過濾器可以是某個函數(或任何可調用對象):

以 tag 節點爲篩選對象時，過濾器函數需以 tag 節點作爲參數，如果函數返回 True，則保留該 tag 節點，否則拋棄該節點。

示例 - 篩選出含 class 屬性，但不含 id 屬性的 tag 節點:

def has_class_but_no_id(tag):
    # Here’s a function that returns True if a tag defines the “class” attribute but doesn’t define the “id” attribute
    return tag.has_attr('class') and not tag.has_attr('id')
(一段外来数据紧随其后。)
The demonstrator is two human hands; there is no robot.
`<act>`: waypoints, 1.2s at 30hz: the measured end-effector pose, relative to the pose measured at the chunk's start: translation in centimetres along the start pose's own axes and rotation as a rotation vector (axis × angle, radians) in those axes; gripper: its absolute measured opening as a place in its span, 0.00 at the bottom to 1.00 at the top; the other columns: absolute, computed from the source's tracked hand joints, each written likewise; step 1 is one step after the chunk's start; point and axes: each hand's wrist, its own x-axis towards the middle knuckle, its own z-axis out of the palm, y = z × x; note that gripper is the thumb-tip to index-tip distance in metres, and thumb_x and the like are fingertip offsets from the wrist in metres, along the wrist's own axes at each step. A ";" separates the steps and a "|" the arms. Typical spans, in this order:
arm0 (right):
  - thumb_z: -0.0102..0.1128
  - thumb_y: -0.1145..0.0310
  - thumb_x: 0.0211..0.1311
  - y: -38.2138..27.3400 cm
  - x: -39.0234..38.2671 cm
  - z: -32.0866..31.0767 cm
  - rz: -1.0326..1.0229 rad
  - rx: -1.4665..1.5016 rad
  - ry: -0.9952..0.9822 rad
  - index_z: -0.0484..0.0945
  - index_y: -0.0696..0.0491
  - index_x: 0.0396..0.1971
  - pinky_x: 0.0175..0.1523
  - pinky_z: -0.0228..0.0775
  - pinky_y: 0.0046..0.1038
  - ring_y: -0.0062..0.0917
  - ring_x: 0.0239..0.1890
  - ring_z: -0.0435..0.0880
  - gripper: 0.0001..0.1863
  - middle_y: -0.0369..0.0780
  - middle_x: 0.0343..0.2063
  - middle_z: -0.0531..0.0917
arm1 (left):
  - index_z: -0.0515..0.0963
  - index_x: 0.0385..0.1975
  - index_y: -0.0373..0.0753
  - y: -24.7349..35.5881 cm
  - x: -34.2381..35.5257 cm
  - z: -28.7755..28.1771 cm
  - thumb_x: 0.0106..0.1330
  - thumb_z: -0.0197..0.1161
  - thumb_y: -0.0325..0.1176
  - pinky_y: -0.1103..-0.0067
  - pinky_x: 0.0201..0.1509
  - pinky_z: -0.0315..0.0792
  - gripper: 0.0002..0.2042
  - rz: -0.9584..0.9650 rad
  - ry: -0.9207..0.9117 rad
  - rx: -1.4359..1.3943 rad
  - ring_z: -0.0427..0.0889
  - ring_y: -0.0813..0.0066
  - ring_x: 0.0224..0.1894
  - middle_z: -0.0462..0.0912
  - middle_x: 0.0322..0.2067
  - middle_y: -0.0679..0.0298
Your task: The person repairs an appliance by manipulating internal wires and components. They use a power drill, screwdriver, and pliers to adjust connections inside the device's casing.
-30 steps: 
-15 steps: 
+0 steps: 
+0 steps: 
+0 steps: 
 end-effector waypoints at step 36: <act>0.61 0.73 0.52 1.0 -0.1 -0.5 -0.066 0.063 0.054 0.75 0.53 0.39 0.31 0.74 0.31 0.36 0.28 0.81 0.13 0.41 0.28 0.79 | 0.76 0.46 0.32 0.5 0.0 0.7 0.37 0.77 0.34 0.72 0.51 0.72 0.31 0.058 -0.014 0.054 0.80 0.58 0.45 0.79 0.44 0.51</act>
soup = BeautifulSoup(html_doc, 'html.parser')
tag = soup.find_all(has_class_but_no_id)
pprint([f"{type(i)}::{i.name}" for i in tag])

輸出:

["<class 'bs4.element.Tag'>::p",
 "<class 'bs4.element.Tag'>::p",
 "<class 'bs4.element.Tag'>::p"]

針對 HTML 屬性進行篩選時，過濾函數需以屬性值作爲參數，而非整個 tag 節點。如果 tag 節點包含目標屬性，則會向過濾函數傳遞 None，否則傳遞實際值。如果函數返回 True，則保留該 tag 節點，否則拋棄該節點。

def not_lacie(href):
    # Here’s a function that finds all a tags whose href attribute does not match a regular expression
    return href and not re.compile("lacie").search(href)
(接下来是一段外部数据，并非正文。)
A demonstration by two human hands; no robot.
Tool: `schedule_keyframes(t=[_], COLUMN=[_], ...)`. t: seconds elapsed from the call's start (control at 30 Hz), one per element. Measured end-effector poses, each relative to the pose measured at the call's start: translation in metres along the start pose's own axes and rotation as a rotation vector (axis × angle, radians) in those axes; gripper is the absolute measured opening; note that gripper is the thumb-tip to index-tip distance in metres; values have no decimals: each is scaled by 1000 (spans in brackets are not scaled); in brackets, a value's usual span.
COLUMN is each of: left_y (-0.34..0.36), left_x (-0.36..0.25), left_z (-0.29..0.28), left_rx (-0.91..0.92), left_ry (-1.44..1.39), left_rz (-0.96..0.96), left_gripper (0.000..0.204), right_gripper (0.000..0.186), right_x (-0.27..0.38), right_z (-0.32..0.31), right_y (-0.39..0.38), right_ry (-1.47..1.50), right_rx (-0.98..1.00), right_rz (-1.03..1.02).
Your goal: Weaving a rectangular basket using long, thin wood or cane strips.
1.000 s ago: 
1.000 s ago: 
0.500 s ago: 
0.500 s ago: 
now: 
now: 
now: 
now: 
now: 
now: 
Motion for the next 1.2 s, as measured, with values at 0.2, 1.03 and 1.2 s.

soup = BeautifulSoup(html_doc, 'html.parser')
tag = soup.find_all(href=not_lacie)
for i in tag:
    print(f"{type(i)}::{i.name}::{i}")

輸出:

<class 'bs4.element.Tag'>::a::<a class="sister" href="http://example.com/elsie" id="link1">Elsie</a>
<class 'bs4.element.Tag'>::a::<a class="sister" href="http://example.com/tillie" id="link3">Tillie</a>

針對 HTML 文本進行篩選時，過濾需以文本值作爲參數，而非整個 tag 節點。如果函數返回 True，則保留該 tag 節點，否則拋棄該節點。

def func(text):
    return text == "Lacie"

soup = BeautifulSoup(html_doc, 'html.parser')
print([f"{type(i)}::{i}" for i in soup.find_all(text=func)])

輸出:

["<class 'bs4.element.NavigableString'>::Lacie"]

過濾函數可以被設計的非常複雜，比如:

html_doc = """
<html><head><title>The Dormouse's story</title></head>
<body>
<p class="title"><b>The Dormouse's story</b></p>

<p class="story">Once upon a time there were three little sisters; and their names were
<a href="http://example.com/elsie" class="sister" id="link1">Elsie</a>,
<a href="http://example.com/lacie" class="sister" id="link2">Lacie</a> and
<a href="http://example.com/tillie" class="sister" id="link3">Tillie</a>;
and they lived at the bottom of a well.</p>

<p class="story">...</p>
"""

def surrounded_by_strings(tag):
    # returns True if a tag is surrounded by string objects
    return (isinstance(tag.next_element, NavigableString)
            and isinstance(tag.previous_element, NavigableString))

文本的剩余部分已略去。